The IPv4 specific dhcp() manually constructs L2 and IP headers to send its
DHCP reply packet, unlike its IPv6 equivalent in dhcpv6.c which uses the
tap_udp6_send() helper. Now that we've broaded the parameters to
tap_udp4_send() we can use it in dhcp() to avoid some duplicated logic.
Signed-off-by: David Gibson <david@gibson.dropbear.id.au>
Signed-off-by: Stefano Brivio <sbrivio@redhat.com>
tap_ip4_send() has special case logic to compute the checksums for UDP
and ICMP packets, which is a mild layering violation. By using a suitable
helper we can split it into tap_udp4_send() and tap_icmp4_send() functions
without greatly increasing the code size, this removing that layering
violation.
We make some small changes to the interface while there. In both cases
we make the destination IPv4 address a parameter, which will be useful
later. For the UDP variant we make it take just the UDP payload, and it
will generate the UDP header. For the ICMP variant we pass in the ICMP
header as before. The inconsistency is because that's what seems to be
the more natural way to invoke the function in the callers in each case.

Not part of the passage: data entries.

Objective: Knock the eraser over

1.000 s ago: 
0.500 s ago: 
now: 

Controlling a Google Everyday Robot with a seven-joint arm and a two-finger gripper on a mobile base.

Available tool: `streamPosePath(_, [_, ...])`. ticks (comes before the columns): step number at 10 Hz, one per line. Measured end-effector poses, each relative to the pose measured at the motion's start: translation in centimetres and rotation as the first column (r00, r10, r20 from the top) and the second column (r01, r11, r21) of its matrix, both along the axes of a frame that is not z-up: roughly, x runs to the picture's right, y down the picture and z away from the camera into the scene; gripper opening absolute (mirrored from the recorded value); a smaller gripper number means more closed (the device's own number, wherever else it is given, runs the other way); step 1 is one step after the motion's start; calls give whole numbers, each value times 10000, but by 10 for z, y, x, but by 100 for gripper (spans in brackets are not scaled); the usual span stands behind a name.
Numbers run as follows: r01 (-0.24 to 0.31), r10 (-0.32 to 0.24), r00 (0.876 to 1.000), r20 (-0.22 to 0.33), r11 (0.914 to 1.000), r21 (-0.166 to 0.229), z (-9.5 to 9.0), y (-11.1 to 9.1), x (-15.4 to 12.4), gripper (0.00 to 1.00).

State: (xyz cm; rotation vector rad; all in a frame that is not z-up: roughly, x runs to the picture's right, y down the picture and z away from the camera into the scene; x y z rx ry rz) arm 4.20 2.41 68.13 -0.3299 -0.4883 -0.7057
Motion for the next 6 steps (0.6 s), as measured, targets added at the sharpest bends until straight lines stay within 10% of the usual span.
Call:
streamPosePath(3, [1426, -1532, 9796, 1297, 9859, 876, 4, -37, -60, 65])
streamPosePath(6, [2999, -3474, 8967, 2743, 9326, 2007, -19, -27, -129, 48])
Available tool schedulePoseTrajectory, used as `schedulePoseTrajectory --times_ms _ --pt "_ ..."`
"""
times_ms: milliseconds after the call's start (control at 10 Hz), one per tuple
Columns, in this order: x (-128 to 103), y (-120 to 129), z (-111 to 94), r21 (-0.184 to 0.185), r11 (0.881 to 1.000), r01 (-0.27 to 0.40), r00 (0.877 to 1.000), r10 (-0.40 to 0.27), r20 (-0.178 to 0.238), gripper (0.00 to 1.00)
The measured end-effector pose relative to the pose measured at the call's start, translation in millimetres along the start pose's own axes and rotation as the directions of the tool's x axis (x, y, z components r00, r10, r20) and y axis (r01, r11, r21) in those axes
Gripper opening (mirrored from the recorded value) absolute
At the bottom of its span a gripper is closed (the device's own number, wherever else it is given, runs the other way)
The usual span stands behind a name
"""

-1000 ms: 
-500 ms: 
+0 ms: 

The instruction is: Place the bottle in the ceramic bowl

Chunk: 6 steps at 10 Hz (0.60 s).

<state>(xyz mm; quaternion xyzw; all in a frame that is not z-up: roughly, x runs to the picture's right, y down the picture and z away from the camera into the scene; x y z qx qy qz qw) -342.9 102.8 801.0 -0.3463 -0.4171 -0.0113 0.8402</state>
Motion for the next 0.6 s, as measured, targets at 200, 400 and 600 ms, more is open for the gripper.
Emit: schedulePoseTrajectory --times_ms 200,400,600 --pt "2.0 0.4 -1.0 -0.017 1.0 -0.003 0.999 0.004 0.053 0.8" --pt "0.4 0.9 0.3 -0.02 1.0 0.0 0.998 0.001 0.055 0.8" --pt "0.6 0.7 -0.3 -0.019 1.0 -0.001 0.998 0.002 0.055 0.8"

Signed-off-by: David Gibson <david@gibson.dropbear.id.au>
Signed-off-by: Stefano Brivio <sbrivio@redhat.com>
ndp() takes a parameter giving the ethernet source address of the packet
it is to respond to, which it uses to determine the destination address to
send the reply packet to.
This is not necessary, because the address will always be the guest's
MAC address. Even if the guest has just changed MAC address, then either
tap_handler_passt() or tap_handler_pasta() - which are the only call paths
leading to ndp() will have updated c->mac_guest with the new value.
So, remove the parameter, and just use c->mac_guest, making it more
consistent with other paths where we construct packets to send inwards.
Signed-off-by: David Gibson <david@gibson.dropbear.id.au>
Signed-off-by: Stefano Brivio <sbrivio@redhat.com>
tap_ip6_send() has special case logic to compute the checksums for UDP
and ICMP packets, which is a mild layering violation. By using a suitable
helper we can split it into tap_udp6_send() and tap_icmp6_send() functions
without greatly increasing the code size, this removing that layering
violation.
We make some small changes to the interface while there. In both cases
we make the destination IPv6 address a parameter, which will be useful
later. For the UDP variant we make it take just the UDP payload, and it
will generate the UDP header. For the ICMP variant we pass in the ICMP
header as before. The inconsistency is because that's what seems to be
the more natural way to invoke the function in the callers in each case.
Signed-off-by: David Gibson <david@gibson.dropbear.id.au>
Signed-off-by: Stefano Brivio <sbrivio@redhat.com>
The IPv4 and IPv6 paths in tap_ip_send() have very little in common, and
it turns out that every caller (statically) knows if it is using IPv4 or
IPv6. So split into separate tap_ip4_send() and tap_ip6_send() functions.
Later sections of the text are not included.